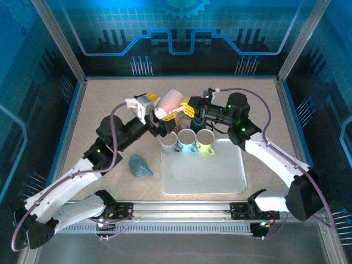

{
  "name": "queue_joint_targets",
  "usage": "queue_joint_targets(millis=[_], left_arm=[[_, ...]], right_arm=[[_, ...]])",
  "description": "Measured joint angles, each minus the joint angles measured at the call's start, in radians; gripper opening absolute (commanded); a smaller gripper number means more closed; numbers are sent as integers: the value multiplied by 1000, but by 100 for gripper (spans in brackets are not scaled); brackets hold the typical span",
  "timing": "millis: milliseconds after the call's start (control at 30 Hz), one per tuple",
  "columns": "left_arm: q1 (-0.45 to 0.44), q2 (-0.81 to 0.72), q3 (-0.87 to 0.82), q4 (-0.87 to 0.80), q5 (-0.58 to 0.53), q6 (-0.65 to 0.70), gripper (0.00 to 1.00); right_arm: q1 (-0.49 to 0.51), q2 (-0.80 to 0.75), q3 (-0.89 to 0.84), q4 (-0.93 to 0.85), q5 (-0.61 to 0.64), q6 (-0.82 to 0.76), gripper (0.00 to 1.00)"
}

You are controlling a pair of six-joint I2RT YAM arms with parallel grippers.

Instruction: Turn the mug right side up

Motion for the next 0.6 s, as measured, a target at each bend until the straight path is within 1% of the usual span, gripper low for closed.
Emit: queue_joint_targets(millis=[200,300,433,500,600], left_arm=[[0,-132,-90,-103,-6,-58,99],[0,-206,-98,-188,-23,-87,99],[0,-307,-98,-296,-77,-113,99],[0,-343,-90,-357,-116,-123,99],[0,-349,-53,-459,-175,-131,99]], right_arm=[[8,21,0,-16,14,-39,0],[8,21,0,-36,26,-103,0],[13,3,3,-175,70,-284,0],[19,-24,7,-275,114,-404,0],[34,-70,31,-419,190,-613,0]])
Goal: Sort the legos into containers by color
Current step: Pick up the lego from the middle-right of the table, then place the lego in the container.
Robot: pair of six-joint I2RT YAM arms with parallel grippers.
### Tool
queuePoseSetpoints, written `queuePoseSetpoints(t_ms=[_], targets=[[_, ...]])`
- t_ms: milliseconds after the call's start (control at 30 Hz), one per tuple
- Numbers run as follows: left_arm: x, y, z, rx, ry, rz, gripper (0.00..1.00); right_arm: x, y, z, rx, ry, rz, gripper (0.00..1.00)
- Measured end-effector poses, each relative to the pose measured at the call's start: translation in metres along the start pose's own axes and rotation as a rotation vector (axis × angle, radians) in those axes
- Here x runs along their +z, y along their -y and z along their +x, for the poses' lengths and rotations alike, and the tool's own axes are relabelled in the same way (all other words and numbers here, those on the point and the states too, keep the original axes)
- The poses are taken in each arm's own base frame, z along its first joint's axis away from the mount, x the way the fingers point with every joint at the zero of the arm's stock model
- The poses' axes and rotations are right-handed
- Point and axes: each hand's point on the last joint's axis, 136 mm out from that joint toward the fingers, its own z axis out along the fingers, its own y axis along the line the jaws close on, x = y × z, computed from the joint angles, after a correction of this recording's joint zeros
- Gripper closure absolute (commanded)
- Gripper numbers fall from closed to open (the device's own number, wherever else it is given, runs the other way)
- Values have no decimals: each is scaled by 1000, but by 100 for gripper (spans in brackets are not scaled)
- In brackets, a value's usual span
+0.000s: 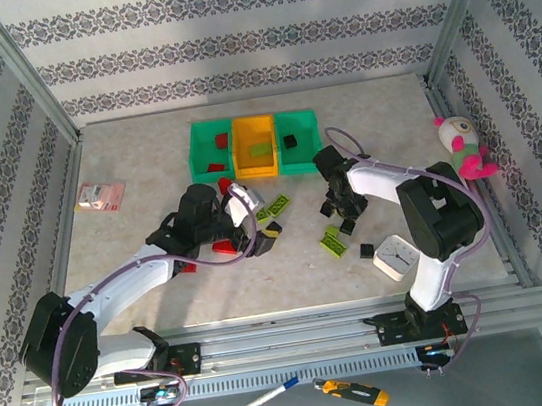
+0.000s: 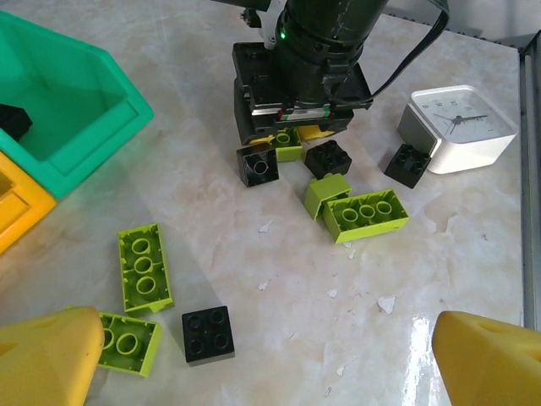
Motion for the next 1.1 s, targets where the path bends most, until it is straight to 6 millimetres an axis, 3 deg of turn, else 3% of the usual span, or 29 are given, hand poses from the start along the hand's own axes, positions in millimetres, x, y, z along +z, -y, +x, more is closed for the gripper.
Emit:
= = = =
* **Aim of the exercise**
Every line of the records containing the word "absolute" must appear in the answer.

* **Your response**
  "description": "Measured joint angles, each minus the joint angles measured at the call's start, in radians; gripper opening absolute (commanded); a smaller gripper number means more closed; numbers are sent as integers: the value multiplied by 1000, but by 100 for gripper (spans in brackets are not scaled); brackets hold the typical span",
- Gripper closure absolute (commanded)

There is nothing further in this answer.